Mazar will arrive as an SMS or MMS message and installs a program on the phone giving administrator rights to the attacker. From there, almost nothing is out of bounds, from creating and sending new messages, monitoring activity, making calls, reading existing messages, messing with Chrome, locking the device, and worst of all, erasing the phone.
The process is complex, according to Heimdal’s research, and involves the original message, the installation of the program and TOR, connection to a mystery server, and finally the sending of an SMS with the device’s location. Why with the location? Interestingly, the security team discovered Mazar won’t install on devices that have Russian selected as the default language option. It’s noted the malware is available to buy through criminal websites located on the Dark Web, but this is the first time it has been seen attacking Android phones in the wild.

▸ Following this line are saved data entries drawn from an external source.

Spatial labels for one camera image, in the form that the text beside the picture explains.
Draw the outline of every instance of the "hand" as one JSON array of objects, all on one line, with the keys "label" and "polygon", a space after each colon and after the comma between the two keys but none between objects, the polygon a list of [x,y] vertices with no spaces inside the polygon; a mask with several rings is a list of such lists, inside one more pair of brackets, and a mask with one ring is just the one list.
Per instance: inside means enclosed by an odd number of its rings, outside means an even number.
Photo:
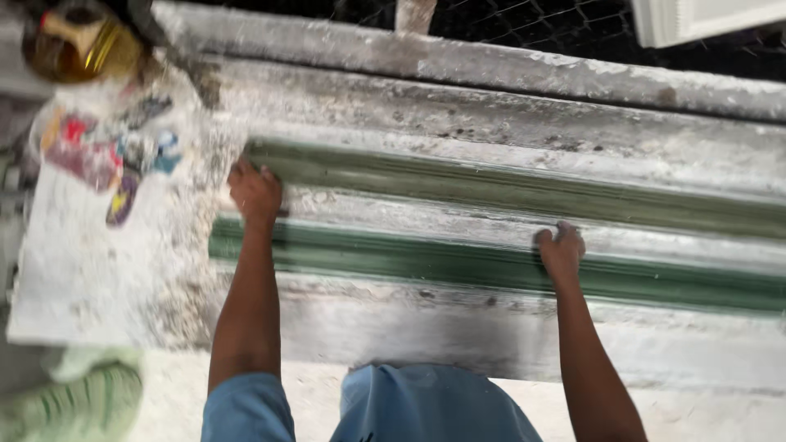
[{"label": "hand", "polygon": [[273,172],[262,166],[257,172],[245,158],[240,158],[226,180],[230,195],[245,218],[245,228],[270,232],[281,207],[281,184]]},{"label": "hand", "polygon": [[578,277],[578,262],[586,251],[584,240],[575,227],[567,221],[559,221],[556,227],[559,230],[556,238],[547,229],[535,235],[543,265],[555,284]]}]

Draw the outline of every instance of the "forearm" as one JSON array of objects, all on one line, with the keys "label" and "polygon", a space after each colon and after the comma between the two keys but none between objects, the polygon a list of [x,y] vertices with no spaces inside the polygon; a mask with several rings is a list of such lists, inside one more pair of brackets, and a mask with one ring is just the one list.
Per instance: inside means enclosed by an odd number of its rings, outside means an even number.
[{"label": "forearm", "polygon": [[247,229],[237,269],[215,327],[208,391],[238,374],[281,376],[278,291],[272,229]]},{"label": "forearm", "polygon": [[554,286],[562,382],[576,440],[646,440],[636,407],[597,336],[578,276]]}]

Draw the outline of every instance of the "person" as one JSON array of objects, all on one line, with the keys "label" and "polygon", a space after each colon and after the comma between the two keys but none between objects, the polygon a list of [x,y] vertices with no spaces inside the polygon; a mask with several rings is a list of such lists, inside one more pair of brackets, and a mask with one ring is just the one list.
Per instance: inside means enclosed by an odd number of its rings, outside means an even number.
[{"label": "person", "polygon": [[[240,160],[231,195],[245,218],[237,270],[215,329],[202,441],[292,441],[281,386],[281,335],[271,236],[281,185]],[[568,223],[537,235],[556,291],[560,368],[576,440],[646,440],[606,355],[578,283],[584,243]],[[332,442],[540,441],[519,407],[487,378],[452,366],[366,366],[342,384]]]}]

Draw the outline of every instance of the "dark stain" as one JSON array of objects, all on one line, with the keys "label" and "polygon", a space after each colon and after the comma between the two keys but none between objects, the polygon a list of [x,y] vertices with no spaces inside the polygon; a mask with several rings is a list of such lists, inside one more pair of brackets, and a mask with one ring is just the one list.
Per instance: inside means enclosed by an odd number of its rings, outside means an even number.
[{"label": "dark stain", "polygon": [[578,152],[579,144],[577,142],[572,142],[568,144],[563,144],[561,146],[554,146],[554,149],[563,150],[565,152]]},{"label": "dark stain", "polygon": [[663,106],[677,105],[677,91],[673,87],[664,87],[658,91],[658,103]]}]

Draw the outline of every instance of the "concrete surface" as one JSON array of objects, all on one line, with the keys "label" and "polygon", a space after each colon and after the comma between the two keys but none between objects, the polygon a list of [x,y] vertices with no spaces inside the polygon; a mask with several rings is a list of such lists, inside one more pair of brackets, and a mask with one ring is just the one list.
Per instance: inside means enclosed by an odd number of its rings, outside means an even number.
[{"label": "concrete surface", "polygon": [[[145,397],[129,442],[199,440],[209,356],[149,352]],[[329,440],[339,419],[345,366],[285,362],[284,389],[299,442]],[[562,385],[495,380],[523,409],[543,440],[574,440]],[[786,398],[755,394],[631,389],[651,442],[782,440]]]}]

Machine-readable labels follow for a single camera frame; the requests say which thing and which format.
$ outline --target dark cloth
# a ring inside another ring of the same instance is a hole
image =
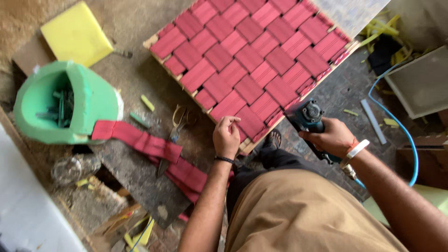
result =
[[[324,178],[315,166],[314,163],[306,161],[303,157],[296,156],[282,149],[276,149],[274,145],[269,145],[261,149],[259,155],[265,170],[254,171],[245,166],[235,171],[235,178],[230,183],[227,190],[227,219],[230,223],[233,208],[243,192],[244,188],[256,179],[259,175],[266,172],[281,170],[281,169],[302,169],[316,173]]]

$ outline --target person's right hand
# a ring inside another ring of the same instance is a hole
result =
[[[322,123],[325,126],[323,133],[300,131],[299,136],[313,143],[318,151],[326,151],[340,158],[345,157],[358,143],[345,123],[338,119],[322,117]]]
[[[240,147],[240,132],[235,123],[241,121],[238,117],[225,116],[216,125],[213,132],[213,143],[217,156],[233,160]]]

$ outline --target green foam container
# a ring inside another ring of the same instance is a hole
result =
[[[36,113],[58,107],[53,92],[71,85],[74,94],[70,126],[37,118]],[[123,118],[123,100],[115,88],[92,70],[72,61],[55,61],[40,68],[17,93],[14,116],[18,128],[28,137],[47,144],[91,144],[97,120]]]

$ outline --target yellow foam block
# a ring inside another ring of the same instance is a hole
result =
[[[56,58],[89,67],[113,51],[93,13],[81,1],[41,28]]]

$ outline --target wooden frame
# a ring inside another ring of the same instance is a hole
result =
[[[147,39],[145,42],[143,42],[143,47],[146,48],[148,51],[150,51],[150,48],[153,44],[155,44],[158,40],[159,40],[159,36],[158,36],[159,32],[156,32],[154,35],[152,35],[149,39]],[[328,72],[324,77],[322,77],[319,81],[316,82],[316,86],[317,87],[323,80],[325,80],[325,78],[327,76],[329,76],[335,69],[336,67],[338,67],[342,62],[344,62],[356,49],[358,49],[360,43],[357,40],[352,40],[350,43],[348,43],[345,46],[345,49],[348,51],[348,55],[342,59],[337,65],[335,64],[331,64],[330,68],[331,71]],[[164,63],[172,57],[172,54],[168,55],[166,58],[164,59],[160,59],[159,57],[157,57],[153,52],[151,52],[152,56],[163,66],[163,68],[165,68],[165,70],[167,71],[167,73],[169,75],[171,75],[171,77],[173,77],[177,83],[182,87],[182,89],[198,104],[198,106],[200,108],[202,108],[202,111],[214,122],[217,123],[216,120],[210,115],[210,112],[212,111],[213,108],[211,109],[205,109],[194,97],[196,96],[196,94],[198,93],[197,90],[195,90],[194,92],[190,92],[188,91],[184,85],[180,82],[180,79],[182,78],[182,74],[180,75],[173,75],[171,73],[171,71],[164,65]],[[303,97],[300,97],[300,99],[298,101],[303,100],[310,92],[308,92],[306,95],[304,95]],[[257,142],[252,142],[252,140],[250,138],[246,138],[246,140],[244,140],[241,144],[240,144],[240,153],[242,152],[243,154],[249,154],[254,148],[255,146],[257,146],[261,141],[263,141],[263,139],[269,134],[269,132],[271,132],[271,130],[273,130],[283,119],[285,116],[281,116],[277,122],[275,122],[270,128],[269,130],[266,132],[266,134],[261,137]]]

Awkwardly, it’s very difficult for antivirus software to spot, so people concerned about the attack need to take care themselves. The most obvious way to avoid Mazar is to never click on links sent in messages from anyone you don’t know. If you’re still worried, make sure the option to only install apps from Google Play is active under Settings, and Security on your phone. The malware requires the ability to install apps from unknown sources to be selected. Oh, and if Mazar is your big worry, just start using your phone in Russian.
While concerning, the Mazar malware isn’t going to be particularly common, and there’s an excellent chance you’ll never come into contact with it. Even Heimdal says it doesn’t know how widespread the problem is. That doesn’t mean you shouldn’t be cautious though, because Mazar isn’t the only piece of malware out there that could cause serious problems.